# TO DO:
Pull out of the data below the stretch of lines bounded by the one containing "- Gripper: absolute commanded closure" and the one containing "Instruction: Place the", both bounds included, unchanged.

# DATA:

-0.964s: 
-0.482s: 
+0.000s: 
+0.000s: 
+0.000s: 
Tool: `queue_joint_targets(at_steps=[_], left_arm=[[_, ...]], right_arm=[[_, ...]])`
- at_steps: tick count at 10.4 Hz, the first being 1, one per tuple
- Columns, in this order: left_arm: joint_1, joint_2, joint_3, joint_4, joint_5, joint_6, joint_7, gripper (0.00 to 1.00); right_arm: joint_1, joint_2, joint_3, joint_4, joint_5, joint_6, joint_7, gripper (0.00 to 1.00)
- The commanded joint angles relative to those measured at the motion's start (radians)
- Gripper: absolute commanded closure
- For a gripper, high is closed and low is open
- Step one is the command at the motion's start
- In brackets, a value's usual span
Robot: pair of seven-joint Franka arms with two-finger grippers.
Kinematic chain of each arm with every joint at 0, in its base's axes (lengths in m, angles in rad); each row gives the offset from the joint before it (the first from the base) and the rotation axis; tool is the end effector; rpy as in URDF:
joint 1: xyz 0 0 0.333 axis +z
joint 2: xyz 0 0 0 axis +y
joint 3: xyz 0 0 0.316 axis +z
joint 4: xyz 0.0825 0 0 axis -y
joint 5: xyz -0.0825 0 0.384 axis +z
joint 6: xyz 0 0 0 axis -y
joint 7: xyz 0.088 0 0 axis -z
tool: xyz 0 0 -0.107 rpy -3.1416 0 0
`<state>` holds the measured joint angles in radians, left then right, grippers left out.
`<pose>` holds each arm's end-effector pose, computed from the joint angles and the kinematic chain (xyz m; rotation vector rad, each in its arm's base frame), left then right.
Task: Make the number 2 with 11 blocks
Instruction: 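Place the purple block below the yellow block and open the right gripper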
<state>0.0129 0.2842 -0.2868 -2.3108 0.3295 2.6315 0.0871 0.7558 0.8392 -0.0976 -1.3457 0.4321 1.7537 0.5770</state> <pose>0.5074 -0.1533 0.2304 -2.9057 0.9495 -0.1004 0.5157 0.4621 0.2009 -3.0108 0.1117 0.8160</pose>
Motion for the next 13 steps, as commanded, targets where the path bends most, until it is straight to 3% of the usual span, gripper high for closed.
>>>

# ANSWER TO THIS PROBLEM:
- Gripper: absolute commanded closure
- For a gripper, high is closed and low is open
- Step one is the command at the motion's start
- In brackets, a value's usual span
Robot: pair of seven-joint Franka arms with two-finger grippers.
Kinematic chain of each arm with every joint at 0, in its base's axes (lengths in m, angles in rad); each row gives the offset from the joint before it (the first from the base) and the rotation axis; tool is the end effector; rpy as in URDF:
joint 1: xyz 0 0 0.333 axis +z
joint 2: xyz 0 0 0 axis +y
joint 3: xyz 0 0 0.316 axis +z
joint 4: xyz 0.0825 0 0 axis -y
joint 5: xyz -0.0825 0 0.384 axis +z
joint 6: xyz 0 0 0 axis -y
joint 7: xyz 0.088 0 0 axis -z
tool: xyz 0 0 -0.107 rpy -3.1416 0 0
`<state>` holds the measured joint angles in radians, left then right, grippers left out.
`<pose>` holds each arm's end-effector pose, computed from the joint angles and the kinematic chain (xyz m; rotation vector rad, each in its arm's base frame), left then right.
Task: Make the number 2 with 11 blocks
Instruction: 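Place the purple block below the yellow block and open the right gripper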

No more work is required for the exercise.